HONG KONG (BLOOMBERG) – Hong Kong police banned a planned Sunday (Sept 15) march and gathering called by the organiser of some of the...

HONG KONG (BLOOMBERG) – Hong Kong police banned a planned Sunday (Sept 15) march and gathering called by the organiser of some of the city’s biggest protests, days after demonstrators set fire to a central subway station as the pro-democracy movement carries on into autumn.

Police Commissioner Stephen Lo on Thursday cited violence around previous protests in the city – with some demonstrators vandalising public installations, blocking roads and setting fires, which caused injuries to protesters, officers and journalists – in making the decision, according to a letter of objection issued to the Civil Human Rights Front.

Police also said Sunday’s location was close to “high-risk buildings” that could be subject to violence, including central government offices, the letter said.

Co-vice-convener Bonnie Leung told journalists that the group was filing an appeal.
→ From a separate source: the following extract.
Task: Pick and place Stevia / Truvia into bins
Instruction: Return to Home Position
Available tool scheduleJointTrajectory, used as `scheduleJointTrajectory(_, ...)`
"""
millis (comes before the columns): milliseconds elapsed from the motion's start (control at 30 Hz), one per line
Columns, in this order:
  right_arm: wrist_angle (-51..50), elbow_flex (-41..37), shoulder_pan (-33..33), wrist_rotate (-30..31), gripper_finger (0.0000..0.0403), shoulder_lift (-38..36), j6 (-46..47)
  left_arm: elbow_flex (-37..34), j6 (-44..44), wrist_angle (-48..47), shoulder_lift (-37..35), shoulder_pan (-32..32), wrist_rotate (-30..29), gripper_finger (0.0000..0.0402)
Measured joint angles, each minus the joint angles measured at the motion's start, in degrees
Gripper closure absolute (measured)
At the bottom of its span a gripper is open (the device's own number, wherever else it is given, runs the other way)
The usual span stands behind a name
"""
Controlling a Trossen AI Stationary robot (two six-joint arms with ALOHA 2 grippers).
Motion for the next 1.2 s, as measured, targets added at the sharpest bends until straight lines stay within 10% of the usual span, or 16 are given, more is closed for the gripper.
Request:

Police said the result would be made known on Friday afternoon.

The ban is the second issued to CHRF by police since it began organising mass rallies in early June.

Their events have been largely peaceful, though smaller groups of protesters have broken off and engaged in clashes with police in the hours following them, while violence has also marred some of the now near-daily protests organised by demonstrators online.

“In the past three months, most gatherings that were originally peaceful were easily hijacked by violent protesters and turned into large-scale clashes in no time,” acting assistant district commander Kwok Chun-kit said at a regular police briefing.

“The police has long respected the public’s right to peaceful procession and freedom expression, but it also has social responsibility to maintain public security and safety.”

Some verbal and physical scuffles broke out during an afternoon sing-off between groups singing the Chinese national anthem and others who were pro-democracy and singing Glory To Hong Kong, which some demonstrators see as Hong Kong’s anthem, at the centrally located IFC mall, according to footage broadcast on Cable TV.

Hong Kong on Aug 31 saw one of its worst days of violence since the movement began, as thousands of people came out in defiance of a prior ban on a planned CHRF demonstration.

People threw bricks and Molotov cocktails, setting fire to a huge road block in the city centre.

Police cautioned residents in some areas to stay inside as they used “appropriate force” to disperse the crowds.

Small pockets of demonstrators also set fires, vandalised train stations and erected barricades in the city centre this past Sunday – including setting fire to an entrance at Central station, in a glitzy business and shopping area – after a peaceful march by tens of thousands of people to the US consulate in a bid to appeal to President Donald Trump.